Gene-specific analysis of the dynamics of RNA expression, EBF1 occupancy, chromatin accessibility, H3K4me2 modification, and DNA methylation after EBF1 induction. Representative genes include Igll1 of cluster U1 (A), Cd79a of cluster U4 (B), Pdgfrb of cluster D3 (C), and Cebpb of cluster D4 (D). The positions of EBF1-bound sites are highlighted with red boxes. The scale of the Y-axis represents RPKM in ChIP-seq and ATAC-seq tracks and percentage in the DNA methylation tracks, in which each black dot represents one CpG.

Figure 5.

EBF1-induced chromatin accessibility is required for Pax5 occupancy at a set of B-lineage-specific genes. (A) Scheme of a “Tet-on”-based doxycycline-inducible EBF1 expression construct, rtTA-Ebf1. Ebf1^−/− pre-pro-B cells were transduced with rtTA-Ebf1 retrovirus. Cells were treated with doxycycline (Dox) for 6 h to induce EBF1 expression. (rtTA) Tetracycline-controlled transactivator rtTA-advanced; (TRE) tetracycline response element. (B) Immunoblot analysis of cell lysates from Ebf1^−/−::rtTA-Ebf1 pre-pro-B cells at 0 or 6 h after 1 µg/mL doxycycline treatment and from CD19-positive pro-B cells to detect the expression of EBF1, Pax5, and IRF4. (Rep) Replicate. (C,D) ChIP-seq analysis (C) and ATAC-seq analysis (D) to detect EBF1 occupancy and chromatin accessibility before (0 h) and after (6 h) doxycycline treatment. EBF1 peaks and ATAC signals are centered around ±3 kb of EBF1-bound sites and grouped into three clusters according to the persistence or transience of EBF1 occupancy and pre-existing or de novo accessibility. (E) Scheme of a “Tet-on”-based doxycycline-inducible Pax5 construct (rtTA-Pax5). (F) Immunoblot analysis to detect the expression of EBF1 and Pax5 in cell lysates from Ebf1^−/−::rtTA-Pax5 pre-pro-B cells at 0 or 6 h after doxycycline treatment and from pro-B cells. (G) Pax5 occupancy in Ebf1^−/−::rtTA-Pax5 pre-pro-B cells (6 h after doxycycline treatment) and in pro-B cells centered on Pax5-bound sites identified in pro-B cells.
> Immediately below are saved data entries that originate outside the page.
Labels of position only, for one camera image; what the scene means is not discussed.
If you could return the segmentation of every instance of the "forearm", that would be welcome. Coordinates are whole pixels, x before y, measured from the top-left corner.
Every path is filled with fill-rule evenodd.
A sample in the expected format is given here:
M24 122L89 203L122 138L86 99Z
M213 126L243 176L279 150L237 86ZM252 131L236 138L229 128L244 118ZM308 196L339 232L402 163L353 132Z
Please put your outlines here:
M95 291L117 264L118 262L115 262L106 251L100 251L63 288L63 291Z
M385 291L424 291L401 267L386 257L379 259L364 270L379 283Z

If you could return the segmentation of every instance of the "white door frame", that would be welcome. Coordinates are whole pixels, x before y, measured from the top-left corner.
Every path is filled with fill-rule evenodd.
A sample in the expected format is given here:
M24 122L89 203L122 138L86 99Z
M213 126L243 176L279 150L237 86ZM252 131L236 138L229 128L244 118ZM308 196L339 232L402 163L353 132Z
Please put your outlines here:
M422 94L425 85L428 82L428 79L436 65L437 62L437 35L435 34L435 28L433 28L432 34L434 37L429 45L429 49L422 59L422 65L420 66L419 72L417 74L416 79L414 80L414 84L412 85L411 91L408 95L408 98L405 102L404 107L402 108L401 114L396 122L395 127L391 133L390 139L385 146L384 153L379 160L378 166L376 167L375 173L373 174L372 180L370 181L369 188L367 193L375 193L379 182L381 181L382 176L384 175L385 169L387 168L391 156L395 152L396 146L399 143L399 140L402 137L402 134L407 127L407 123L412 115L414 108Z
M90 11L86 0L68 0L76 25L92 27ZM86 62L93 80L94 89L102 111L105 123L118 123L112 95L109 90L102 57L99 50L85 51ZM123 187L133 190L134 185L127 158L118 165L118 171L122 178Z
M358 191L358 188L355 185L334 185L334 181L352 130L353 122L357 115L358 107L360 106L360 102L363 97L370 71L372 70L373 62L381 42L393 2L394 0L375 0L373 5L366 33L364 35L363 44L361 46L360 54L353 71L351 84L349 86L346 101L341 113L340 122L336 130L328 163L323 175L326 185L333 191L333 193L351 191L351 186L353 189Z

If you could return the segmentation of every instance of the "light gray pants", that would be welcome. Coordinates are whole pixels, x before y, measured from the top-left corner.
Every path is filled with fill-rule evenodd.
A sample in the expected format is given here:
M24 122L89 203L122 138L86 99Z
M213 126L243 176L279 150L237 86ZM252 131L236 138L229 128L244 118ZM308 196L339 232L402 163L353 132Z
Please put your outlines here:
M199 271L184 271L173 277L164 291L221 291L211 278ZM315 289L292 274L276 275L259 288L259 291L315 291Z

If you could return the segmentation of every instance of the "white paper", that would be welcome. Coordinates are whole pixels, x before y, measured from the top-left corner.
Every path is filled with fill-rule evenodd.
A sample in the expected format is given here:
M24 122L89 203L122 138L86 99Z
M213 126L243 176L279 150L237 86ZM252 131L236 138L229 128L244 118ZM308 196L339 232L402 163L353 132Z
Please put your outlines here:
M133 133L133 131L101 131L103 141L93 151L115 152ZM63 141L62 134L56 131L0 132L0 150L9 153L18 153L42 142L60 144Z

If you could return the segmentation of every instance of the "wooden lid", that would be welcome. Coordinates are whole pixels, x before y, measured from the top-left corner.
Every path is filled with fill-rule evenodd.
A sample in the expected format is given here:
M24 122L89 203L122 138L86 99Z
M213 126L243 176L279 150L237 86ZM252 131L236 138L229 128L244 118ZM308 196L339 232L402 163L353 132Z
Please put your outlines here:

The top two clusters are co-occupied by EBF1 in EBF1-expressing pro-B cells. The bottom two clusters lack EBF1 co-occupancy in pro-B cells. (H) Chromatin accessibility in Ebf1^−/− pre-pro-B cells and pro-B cells centered on Pax5-bound sites identified in the pro-B-cell sample. Pax5 peaks and ATAC signals are grouped into four clusters according to the presence or absence of EBF1 co-occupancy in pro-B cells and according to Pax5 occupancy in Ebf1^−/− pre-pro-B cells and EBF1-expressing pro-B cells. (I,J) Pax5 occupancy in Ebf1^−/−:rtTA-Pax5 pre-pro-B cells (6 h after doxycycline treatment) and in pro-B cells, chromatin accessibility in Ebf1^−/− pre-pro-B cells and pro-B cells, and EBF1 occupancy in pro-B cells at the EBF1-independent Pax5 target Pnn locus (I) and EBF1-dependent Pax5 target Cd79a locus (J).

Figure 6.

EBF1-induced chromatin accessibility is required for the maintenance of Cd79a promoter activity and occupancy by Pax5 and PU.1. (A) Scheme of CRISPR/Cas9-mediated mutagenesis of the EBF1-binding sites in the Cd79a promoter. The relative positions of transcription factor-binding sites relative to the TSS are indicated. (B) qRT–PCR analysis of the indicated genes in wild type and mutant 38B9 cells carrying point mutations in the EBF1-binding site on both alleles. Transcript levels of the Cd19 and Irf4 genes served as a control. Transcript levels were normalized. (C–E) Quantitative ChIP analysis to detect occupancy of EBF1 (C), Pax5 (D), and PU.1 (E) at the Cd79a promoter and other regulatory regions of the Cd19 and Irf4 genes. (F) Chromatin accessibility analysis of EBF1-binding sites at Cd79a, Cd19, and Irf4 loci in wild-type and mutant 38B9 cells. (FAIRE) Formaldehyde-assisted isolation of regulatory elements. Error bars represent the standard deviation of three biological replicates. Statistical significance between wild-type and mutant cells was measured by an unpaired two-tail Student's t-test. (*) P < 0.05; (**) P < 0.01; (***) P < 0.001.